▶ **Try it**: Print out the data below in full, exactly as written.

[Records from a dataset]

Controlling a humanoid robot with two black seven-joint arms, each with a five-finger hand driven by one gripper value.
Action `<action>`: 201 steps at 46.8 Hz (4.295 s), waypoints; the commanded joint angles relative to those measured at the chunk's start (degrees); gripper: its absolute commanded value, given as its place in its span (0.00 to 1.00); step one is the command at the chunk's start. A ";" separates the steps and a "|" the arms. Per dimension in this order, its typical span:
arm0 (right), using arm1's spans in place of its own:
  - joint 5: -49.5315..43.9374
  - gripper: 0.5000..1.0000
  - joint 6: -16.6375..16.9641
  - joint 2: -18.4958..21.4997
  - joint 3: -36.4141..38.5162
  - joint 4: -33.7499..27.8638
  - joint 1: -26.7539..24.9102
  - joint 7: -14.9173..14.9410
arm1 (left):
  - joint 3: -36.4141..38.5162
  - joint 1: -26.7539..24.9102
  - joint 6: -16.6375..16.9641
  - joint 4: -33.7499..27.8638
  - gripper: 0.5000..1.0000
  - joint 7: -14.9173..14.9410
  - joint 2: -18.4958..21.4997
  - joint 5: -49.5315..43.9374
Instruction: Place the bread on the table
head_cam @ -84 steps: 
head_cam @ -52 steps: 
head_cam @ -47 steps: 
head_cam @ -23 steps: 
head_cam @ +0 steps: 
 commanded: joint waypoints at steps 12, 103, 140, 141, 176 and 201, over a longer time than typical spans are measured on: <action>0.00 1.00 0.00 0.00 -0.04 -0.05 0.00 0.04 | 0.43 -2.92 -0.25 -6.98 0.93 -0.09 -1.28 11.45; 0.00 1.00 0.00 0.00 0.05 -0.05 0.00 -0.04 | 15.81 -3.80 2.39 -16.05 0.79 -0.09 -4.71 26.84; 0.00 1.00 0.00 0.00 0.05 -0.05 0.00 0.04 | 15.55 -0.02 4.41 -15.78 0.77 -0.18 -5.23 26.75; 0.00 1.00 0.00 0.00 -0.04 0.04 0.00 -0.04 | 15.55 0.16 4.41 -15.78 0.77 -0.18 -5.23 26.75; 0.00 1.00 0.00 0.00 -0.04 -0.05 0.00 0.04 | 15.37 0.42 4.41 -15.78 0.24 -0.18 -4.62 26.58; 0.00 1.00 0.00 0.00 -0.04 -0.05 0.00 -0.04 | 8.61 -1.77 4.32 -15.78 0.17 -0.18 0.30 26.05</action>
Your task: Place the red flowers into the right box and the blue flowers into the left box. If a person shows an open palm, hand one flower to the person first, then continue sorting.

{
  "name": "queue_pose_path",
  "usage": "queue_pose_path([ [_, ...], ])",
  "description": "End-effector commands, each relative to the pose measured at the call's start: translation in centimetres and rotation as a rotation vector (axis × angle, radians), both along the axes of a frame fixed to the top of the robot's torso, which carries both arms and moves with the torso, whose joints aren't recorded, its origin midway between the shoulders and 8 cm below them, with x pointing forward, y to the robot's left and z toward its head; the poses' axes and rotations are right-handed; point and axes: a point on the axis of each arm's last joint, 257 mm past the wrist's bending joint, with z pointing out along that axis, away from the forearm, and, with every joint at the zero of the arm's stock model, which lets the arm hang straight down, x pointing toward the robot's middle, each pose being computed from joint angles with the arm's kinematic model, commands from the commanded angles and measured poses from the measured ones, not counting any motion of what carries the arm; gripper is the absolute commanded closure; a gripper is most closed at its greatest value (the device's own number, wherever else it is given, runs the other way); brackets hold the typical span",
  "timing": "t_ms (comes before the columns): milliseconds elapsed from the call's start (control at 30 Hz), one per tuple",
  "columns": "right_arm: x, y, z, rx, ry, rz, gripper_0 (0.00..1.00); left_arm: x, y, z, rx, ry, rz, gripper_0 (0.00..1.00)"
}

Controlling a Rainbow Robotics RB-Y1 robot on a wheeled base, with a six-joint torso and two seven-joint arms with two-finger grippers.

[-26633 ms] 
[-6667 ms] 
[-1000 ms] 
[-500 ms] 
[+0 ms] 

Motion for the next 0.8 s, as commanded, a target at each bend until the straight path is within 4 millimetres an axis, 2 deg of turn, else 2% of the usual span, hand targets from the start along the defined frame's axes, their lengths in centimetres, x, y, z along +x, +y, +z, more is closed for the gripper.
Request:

▶ **Exercise output**:
Controlling a humanoid robot with two black seven-joint arms, each with a five-finger hand driven by one gripper value.
Action `<action>`: 201 steps at 46.8 Hz (4.295 s), waypoints; the commanded joint angles relative to those measured at the chunk's start (degrees); gripper: its absolute commanded value, given as its place in its span (0.00 to 1.00); step one is the command at the chunk's start. A ";" separates the steps and a "|" the arms. Per dimension in this order, its typical span:
arm0 (right), using arm1's spans in place of its own:
  - joint 5: -49.5315..43.9374
  - gripper: 0.5000..1.0000
  - joint 6: -16.6375..16.9641
  - joint 2: -18.4958..21.4997
  - joint 3: -36.4141..38.5162
  - joint 4: -33.7499..27.8638
  - joint 1: -26.7539..24.9102
  - joint 7: -14.9173..14.9410
arm1 (left):
  - joint 3: -36.4141..38.5162
  - joint 1: -26.7539..24.9102
  - joint 6: -16.6375..16.9641
  - joint 4: -33.7499..27.8638
  - gripper: 0.5000..1.0000
  - joint 7: -14.9173..14.9410
  - joint 2: -18.4958..21.4997
  - joint 5: -49.5315..43.9374
Instruction: Place the bread on the table
head_cam @ -84 steps: 
head_cam @ -52 steps: 
head_cam @ -47 steps: 
head_cam @ -23 steps: 
head_cam @ +0 steps: 
 commanded: joint waypoints at steps 12, 103, 140, 141, 176 and 201, over a longer time than typical spans are measured on: <action>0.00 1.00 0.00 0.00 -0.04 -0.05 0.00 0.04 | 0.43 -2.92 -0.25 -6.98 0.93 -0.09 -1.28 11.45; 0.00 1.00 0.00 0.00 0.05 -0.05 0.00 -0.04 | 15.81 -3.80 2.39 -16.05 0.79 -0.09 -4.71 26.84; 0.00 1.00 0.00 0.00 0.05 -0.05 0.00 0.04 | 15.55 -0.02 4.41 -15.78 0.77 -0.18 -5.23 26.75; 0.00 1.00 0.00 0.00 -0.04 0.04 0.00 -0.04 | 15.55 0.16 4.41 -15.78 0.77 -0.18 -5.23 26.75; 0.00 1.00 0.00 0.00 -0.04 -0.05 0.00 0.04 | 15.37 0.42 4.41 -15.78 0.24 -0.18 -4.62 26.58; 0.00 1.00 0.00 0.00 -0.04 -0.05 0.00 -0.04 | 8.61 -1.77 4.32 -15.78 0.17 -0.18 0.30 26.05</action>
Your task: Place the red flowers into the right box and the blue flowers into the left box. If a person shows an open palm, hand one flower to the person first, then continue sorting.

{
  "name": "queue_pose_path",
  "usage": "queue_pose_path([ [_, ...], ])",
  "description": "End-effector commands, each relative to the pose measured at the call's start: translation in centimetres and rotation as a rotation vector (axis × angle, radians), both along the axes of a frame fixed to the top of the robot's torso, which carries both arms and moves with the torso, whose joints aren't recorded, its origin midway between the shoulders and 8 cm below them, with x pointing forward, y to the robot's left and z toward its head; the poses' axes and rotations are right-handed; point and axes: a point on the axis of each arm's last joint, 257 mm past the wrist's bending joint, with z pointing out along that axis, away from the forearm, and, with every joint at the zero of the arm's stock model, which lets the arm hang straight down, x pointing toward the robot's middle, each pose being computed from joint angles with the arm's kinematic model, commands from the commanded angles and measured poses from the measured ones, not counting any motion of what carries the arm; gripper is the absolute commanded closure; a gripper is most closed at its greatest value (the device's own number, wherever else it is given, runs the other way); brackets hold the typical span",
  "timing": "t_ms (comes before the columns): milliseconds elapsed from the call's start (control at 30 Hz), one per tuple",
  "columns": "right_arm: x, y, z, rx, ry, rz, gripper_0 (0.00..1.00); left_arm: x, y, z, rx, ry, rz, gripper_0 (0.00..1.00)"
}

Controlling a Rainbow Robotics RB-Y1 robot on a wheeled base, with a six-joint torso and two seven-joint arms with two-finger grippers.

[-26633 ms] 
[-6667 ms] 
[-1000 ms] 
[-500 ms] 
[+0 ms] 

Motion for the next 0.8 s, as commanded, a target at each bend until the straight path is within 4 millimetres an axis, 2 deg of turn, else 2% of the usual span, hand targets from the start along the defined frame's axes, their lengths in centimetres, x, y, z along +x, +y, +z, more is closed for the gripper.
Request:

Nothing remains to add to the output.